【ラグリパWest】全国制覇のための人工芝 石見智翠館高校 [島根県]
まだ見ぬ高校日本一へ。
その最高峰に立つための新しい武器を手に入れた。
石見智翠館に10月8日、人工芝グラウンドが完成する。同14日、使用が始まる。
監督の安藤哲治(てつじ)の顔はほころぶ。
「ありきたりですが、念願の、というところです。夢見ていたことが現実になりました」
ほぼフルサイズの土の茶色が、目にまぶしい緑色に変わった。
敷きつめられているのは、品質上位の住友ゴムのハイブリッドターフ。芝の長さは従来70から40ミリにカットされている。引っかかり過ぎによる、膝の前十字靭帯断裂などの大ケガを防ぐためだ。その分、チップを多く撒き、パッドを厚めに挿入する。衝撃の吸収性は落としていない。
「練習しやすくていいです」
主将の松本壮馬は声を弾ませる。
工事に関わった学校関係者は胸を張る。
「2018年以降、高校でこのレベルのグラウンドを持っているのはウチだけです」
総工費は1億円以上。費用をかけただけのものはできあがった。恩恵は女子ラグビーやサッカーにも及ぶ。島根県への来征チームにも、満足感で迎えられる。

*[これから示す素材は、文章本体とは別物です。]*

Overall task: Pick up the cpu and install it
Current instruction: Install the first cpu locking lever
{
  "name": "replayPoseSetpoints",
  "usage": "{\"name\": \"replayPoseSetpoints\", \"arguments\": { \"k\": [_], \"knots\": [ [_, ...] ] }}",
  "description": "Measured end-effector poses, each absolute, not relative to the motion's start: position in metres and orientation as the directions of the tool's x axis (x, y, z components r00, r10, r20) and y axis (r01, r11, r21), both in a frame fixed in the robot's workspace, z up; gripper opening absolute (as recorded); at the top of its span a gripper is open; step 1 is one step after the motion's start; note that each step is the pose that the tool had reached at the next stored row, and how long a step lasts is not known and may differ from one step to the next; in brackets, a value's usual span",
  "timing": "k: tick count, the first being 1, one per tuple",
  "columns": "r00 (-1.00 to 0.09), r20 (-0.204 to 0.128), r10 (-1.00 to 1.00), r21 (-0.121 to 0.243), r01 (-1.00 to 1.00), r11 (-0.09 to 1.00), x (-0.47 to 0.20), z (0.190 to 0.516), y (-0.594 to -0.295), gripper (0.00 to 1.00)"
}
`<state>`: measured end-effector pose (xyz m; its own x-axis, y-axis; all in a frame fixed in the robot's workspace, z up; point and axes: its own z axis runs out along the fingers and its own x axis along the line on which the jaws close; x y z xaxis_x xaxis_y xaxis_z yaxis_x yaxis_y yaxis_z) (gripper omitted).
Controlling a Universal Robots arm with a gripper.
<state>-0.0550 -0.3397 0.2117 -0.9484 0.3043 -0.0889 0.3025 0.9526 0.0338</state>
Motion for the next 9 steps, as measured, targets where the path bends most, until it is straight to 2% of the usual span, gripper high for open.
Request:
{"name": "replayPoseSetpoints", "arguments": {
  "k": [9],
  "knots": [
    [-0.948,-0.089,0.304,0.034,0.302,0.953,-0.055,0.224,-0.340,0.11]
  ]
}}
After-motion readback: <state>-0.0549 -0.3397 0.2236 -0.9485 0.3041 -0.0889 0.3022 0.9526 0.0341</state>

人工芝と同時に、北側に2基の照明塔も増設された。南に3基あったものにプラスされる。すべて光度の高いLED使用だ。
「これまではめちゃくちゃ暗かった。今は全然違います。冬場は5時くらいから見えなくなるけど、これで夜も問題なくなりました」
安藤は笑み続ける。
「土のグラウンドが悪いとか、環境を言い訳にするつもりはありません。でも、冬は雪自体はそんなに積もらないけれど、雨がちらちら降っては止むの繰り返し。花園の前にグラウンドがぬかるんだ中でやらざるを得ず、毎日、どろどろになっていました」
101人の部員はそのほとんどが寮生活だ。これまで洗濯が大きな負担だった。練習後、ジャージーは水洗いしてから洗濯機に放り込む。その手間が省かれる。人工芝だとジャージーが汚れることはまずない。
中四国最強である石見智翠館は、東西に広い県の西寄り、江津(ごうつ)市にある。
日本海に沿った高台にあるグラウンドは、冬場、その大海から吹きつける北風をまともに受ける。浜田の方からの西風もきつい。
学校関係者はここでも効果を口にする。
「土の時はすり傷が化膿しないように、消毒剤をまいていました。でも強風ですぐに吹き飛ばされてしまう。人工芝なら、薬をまくことも、飛ぶこともありません」
新グラウンドは関西を中心にする中学生のリクルートにも好影響を及ぼす。